All lines in the material below that contain "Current" should be located and copied.
:: Provided information
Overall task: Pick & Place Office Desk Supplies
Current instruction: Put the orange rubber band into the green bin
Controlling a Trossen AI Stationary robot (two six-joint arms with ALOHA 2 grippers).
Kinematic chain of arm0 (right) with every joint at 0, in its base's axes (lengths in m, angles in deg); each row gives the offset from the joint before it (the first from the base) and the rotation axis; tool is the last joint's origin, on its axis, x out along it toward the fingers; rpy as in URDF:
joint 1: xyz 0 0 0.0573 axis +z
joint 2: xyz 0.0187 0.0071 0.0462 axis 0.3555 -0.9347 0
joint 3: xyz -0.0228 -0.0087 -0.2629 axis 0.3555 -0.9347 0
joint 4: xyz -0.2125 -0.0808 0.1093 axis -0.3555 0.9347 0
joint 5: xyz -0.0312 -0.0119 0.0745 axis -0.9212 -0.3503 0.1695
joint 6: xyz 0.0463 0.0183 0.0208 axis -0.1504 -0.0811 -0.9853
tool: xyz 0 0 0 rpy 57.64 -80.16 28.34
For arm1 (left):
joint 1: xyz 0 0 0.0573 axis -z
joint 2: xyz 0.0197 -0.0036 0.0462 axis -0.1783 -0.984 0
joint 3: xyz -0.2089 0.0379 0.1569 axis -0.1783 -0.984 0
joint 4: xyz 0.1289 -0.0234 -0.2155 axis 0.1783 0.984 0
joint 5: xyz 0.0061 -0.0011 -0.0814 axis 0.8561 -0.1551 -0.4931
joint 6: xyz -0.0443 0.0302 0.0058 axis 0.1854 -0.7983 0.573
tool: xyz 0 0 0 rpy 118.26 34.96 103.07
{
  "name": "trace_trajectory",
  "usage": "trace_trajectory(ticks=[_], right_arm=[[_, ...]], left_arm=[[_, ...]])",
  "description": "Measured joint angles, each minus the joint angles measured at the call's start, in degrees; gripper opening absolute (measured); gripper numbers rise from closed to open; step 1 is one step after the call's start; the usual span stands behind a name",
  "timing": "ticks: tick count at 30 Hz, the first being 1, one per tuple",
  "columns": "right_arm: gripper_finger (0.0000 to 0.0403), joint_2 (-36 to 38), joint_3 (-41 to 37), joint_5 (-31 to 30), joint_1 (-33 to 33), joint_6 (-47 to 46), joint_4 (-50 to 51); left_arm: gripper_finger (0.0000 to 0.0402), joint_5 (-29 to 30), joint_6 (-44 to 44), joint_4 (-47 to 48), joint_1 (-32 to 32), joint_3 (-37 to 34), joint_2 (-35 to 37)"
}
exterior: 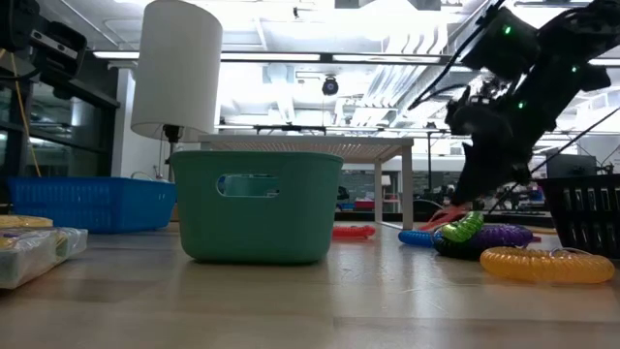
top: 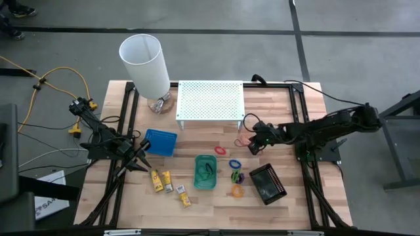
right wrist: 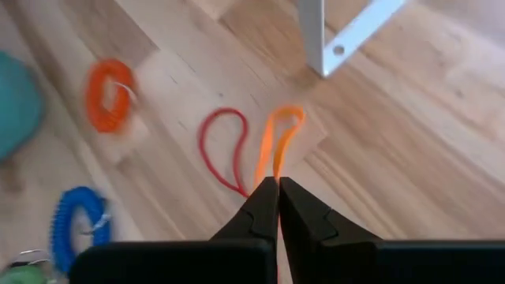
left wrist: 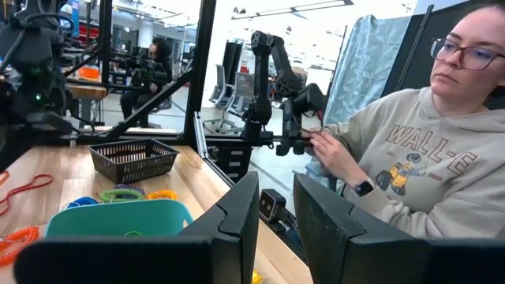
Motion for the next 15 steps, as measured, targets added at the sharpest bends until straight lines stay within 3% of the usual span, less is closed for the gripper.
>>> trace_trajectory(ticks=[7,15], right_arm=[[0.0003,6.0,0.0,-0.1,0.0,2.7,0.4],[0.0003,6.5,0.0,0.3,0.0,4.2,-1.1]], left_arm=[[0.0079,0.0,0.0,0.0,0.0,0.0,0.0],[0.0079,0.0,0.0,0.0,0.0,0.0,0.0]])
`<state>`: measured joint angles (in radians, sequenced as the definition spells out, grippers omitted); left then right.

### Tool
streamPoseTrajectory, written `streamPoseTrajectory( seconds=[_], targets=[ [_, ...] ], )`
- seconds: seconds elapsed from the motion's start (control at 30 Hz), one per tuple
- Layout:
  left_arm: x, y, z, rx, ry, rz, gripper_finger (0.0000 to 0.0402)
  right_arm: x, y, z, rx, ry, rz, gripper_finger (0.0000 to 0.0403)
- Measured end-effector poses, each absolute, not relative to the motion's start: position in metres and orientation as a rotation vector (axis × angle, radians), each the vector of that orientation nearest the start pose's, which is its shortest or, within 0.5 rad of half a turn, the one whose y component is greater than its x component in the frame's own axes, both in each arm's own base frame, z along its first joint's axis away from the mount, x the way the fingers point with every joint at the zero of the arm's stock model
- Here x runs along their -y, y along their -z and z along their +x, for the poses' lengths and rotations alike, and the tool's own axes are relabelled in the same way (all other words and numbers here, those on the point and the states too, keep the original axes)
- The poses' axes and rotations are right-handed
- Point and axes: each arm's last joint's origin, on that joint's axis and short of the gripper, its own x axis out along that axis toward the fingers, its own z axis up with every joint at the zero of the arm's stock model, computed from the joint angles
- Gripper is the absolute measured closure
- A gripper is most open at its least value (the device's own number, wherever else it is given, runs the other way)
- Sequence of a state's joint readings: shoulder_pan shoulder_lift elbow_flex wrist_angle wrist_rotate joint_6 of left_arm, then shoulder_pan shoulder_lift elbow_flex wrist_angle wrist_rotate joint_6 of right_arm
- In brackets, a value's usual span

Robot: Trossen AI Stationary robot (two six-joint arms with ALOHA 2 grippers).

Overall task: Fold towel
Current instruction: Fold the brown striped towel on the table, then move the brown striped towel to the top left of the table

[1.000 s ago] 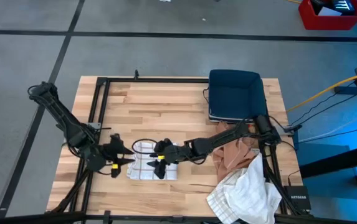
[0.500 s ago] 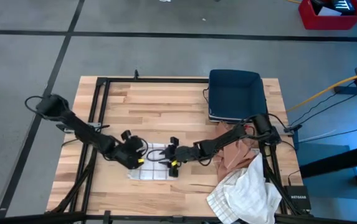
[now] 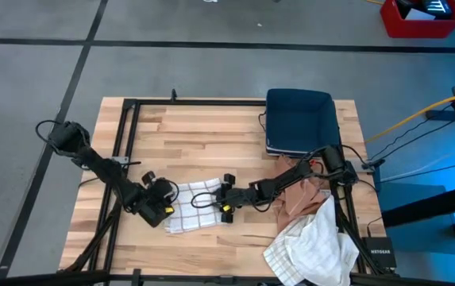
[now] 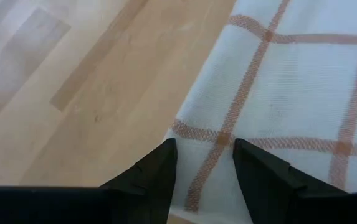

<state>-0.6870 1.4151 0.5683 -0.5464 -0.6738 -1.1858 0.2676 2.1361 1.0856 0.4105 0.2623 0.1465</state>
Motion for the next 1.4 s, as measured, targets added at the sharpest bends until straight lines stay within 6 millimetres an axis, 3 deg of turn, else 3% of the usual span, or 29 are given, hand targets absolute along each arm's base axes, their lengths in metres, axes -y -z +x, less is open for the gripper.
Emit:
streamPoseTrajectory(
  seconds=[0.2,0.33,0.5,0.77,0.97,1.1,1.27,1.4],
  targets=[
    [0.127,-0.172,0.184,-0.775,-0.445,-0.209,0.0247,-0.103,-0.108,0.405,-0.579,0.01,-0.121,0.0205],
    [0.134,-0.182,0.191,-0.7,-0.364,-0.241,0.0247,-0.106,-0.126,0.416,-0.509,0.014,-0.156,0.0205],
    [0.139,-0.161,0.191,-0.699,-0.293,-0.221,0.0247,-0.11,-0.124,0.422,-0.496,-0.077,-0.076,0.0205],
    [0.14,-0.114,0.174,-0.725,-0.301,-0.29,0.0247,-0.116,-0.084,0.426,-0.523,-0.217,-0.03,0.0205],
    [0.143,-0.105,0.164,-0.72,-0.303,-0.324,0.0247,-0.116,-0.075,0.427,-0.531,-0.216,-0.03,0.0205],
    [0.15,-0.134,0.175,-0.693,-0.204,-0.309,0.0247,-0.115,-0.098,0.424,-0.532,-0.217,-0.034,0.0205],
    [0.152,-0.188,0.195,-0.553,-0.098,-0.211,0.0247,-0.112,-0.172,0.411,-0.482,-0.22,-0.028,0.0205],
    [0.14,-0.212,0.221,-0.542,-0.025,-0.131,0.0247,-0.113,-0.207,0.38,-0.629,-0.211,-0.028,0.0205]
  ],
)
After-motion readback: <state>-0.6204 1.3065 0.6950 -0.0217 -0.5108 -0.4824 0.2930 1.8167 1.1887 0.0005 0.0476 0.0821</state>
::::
# Written reply
Current instruction: Put the orange rubber band into the green bin
Current instruction: Fold the brown striped towel on the table, then move the brown striped towel to the top left of the table

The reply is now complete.